The following chart illustrates the close domain name variant detection process, which includes two phases: training and detection. The challenge to apply machine learning to this problem was that we don't have enough ground truth data for the positive cases (i.e. pairs of brands and the corresponding close domain variants) to train the classifier. To tackle this issue, we used dnstwist to generate close domain name variants for a set of popular .nz domains, combined with randomly selected non-close variants to make a balanced training data set. All the domain names go through a preprocessing stage where the top level domains and some general words are removed (i.e., 'newzealand', 'aucklands', 'accounts'). This step is essential as the shorter the string is, the easier it is to find its close string matches.

phishing_flowchart_3-1

The result of training the classifier with artificially generated data is the high false positive rate during the detection stage. Since the classifier is trained on positive data of highly close variants generated from dnstwist and negative data of highly different domain names, the classifier tends to make positive predictions when it sees a domain name only a little close to another. We solve this issue by feeding false positive detection back to the training stage and use it to retrain/update the classifier and repeat this iterative process until the performance of the classifier is acceptable in the detection stage.

Results and future work

Testing the final classifier on 2000 domain names against 200 popular New Zealand brands, let us detect 9 domains, all of them are highly close variants to brands including 'itunes', 'spark', 'noelleeming', etc. Currently, this approach is being refined combined with more testing and will go into production to enable ongoing detection and report for registry and DNCL staff’s use.

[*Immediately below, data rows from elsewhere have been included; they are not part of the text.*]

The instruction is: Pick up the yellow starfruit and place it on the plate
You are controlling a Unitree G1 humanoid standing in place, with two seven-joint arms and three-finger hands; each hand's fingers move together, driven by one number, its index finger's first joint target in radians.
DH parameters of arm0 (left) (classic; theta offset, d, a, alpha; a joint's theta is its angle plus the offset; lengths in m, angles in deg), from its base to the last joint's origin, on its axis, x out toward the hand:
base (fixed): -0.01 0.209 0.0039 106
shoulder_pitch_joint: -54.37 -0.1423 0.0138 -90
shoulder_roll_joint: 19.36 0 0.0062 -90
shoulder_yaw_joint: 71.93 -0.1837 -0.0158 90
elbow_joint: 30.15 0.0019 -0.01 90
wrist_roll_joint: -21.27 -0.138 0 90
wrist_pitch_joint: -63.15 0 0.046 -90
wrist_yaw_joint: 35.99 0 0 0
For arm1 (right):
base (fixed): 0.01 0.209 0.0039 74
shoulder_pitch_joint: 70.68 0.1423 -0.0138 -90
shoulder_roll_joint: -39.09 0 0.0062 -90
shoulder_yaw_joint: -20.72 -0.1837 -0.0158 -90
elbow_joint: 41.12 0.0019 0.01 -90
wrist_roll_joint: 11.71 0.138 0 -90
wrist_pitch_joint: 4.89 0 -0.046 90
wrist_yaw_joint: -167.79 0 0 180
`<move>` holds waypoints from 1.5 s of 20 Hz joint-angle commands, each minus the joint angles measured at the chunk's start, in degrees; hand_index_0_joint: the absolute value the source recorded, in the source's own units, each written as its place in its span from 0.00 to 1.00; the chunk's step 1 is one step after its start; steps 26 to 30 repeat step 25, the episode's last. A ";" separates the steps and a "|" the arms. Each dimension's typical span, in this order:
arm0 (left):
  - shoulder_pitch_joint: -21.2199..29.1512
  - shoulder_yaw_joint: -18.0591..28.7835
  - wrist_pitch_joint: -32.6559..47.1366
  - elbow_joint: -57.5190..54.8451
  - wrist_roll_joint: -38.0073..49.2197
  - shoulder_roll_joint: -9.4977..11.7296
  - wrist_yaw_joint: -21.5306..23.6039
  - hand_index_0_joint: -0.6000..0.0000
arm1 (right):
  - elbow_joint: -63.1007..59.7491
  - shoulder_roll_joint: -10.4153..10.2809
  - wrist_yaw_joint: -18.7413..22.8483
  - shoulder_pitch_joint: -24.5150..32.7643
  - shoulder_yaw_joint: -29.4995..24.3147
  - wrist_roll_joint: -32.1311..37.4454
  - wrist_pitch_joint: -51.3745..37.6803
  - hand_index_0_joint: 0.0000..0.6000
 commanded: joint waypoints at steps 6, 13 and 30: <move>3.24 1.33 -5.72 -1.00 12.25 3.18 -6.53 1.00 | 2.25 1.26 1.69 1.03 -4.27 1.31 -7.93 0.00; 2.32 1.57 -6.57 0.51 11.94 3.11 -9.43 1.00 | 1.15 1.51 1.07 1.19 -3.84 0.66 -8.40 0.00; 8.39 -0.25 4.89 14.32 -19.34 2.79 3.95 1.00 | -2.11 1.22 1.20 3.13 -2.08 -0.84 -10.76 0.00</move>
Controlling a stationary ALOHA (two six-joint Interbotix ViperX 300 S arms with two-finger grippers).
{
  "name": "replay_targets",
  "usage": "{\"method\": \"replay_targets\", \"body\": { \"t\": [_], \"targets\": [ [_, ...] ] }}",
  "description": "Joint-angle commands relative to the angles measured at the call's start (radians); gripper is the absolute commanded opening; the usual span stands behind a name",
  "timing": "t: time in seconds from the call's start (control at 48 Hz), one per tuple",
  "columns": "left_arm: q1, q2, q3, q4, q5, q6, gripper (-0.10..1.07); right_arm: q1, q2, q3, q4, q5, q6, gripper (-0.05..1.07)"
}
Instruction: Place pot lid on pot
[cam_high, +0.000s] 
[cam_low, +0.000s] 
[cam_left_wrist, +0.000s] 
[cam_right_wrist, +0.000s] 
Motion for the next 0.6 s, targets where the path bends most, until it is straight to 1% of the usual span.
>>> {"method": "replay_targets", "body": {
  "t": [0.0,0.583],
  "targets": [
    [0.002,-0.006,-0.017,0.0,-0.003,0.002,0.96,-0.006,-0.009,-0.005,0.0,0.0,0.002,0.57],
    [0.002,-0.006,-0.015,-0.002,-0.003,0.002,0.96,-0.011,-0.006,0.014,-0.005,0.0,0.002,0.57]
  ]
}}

On the one hand, the performance will be continuously monitored and maintained, and the classifier will be updated/retrained regularly as well when more ground truth training data is available. On the other, the list of brands and keywords to check will be monitored and updated to capture seasonal trends and popular news and events. For example, words related to 'tax' and 'IRD' can be added to the list during tax payment season when taxpayers are targeted.

A possible future improvement on the approach is to enable detection for other languages, such as Māori. Recently, IDN homograph attack has attracted lots of interest. Since registrations of IDNs were permitted in 2010, we are looking forward to enable detection for IDN close variants in the near future.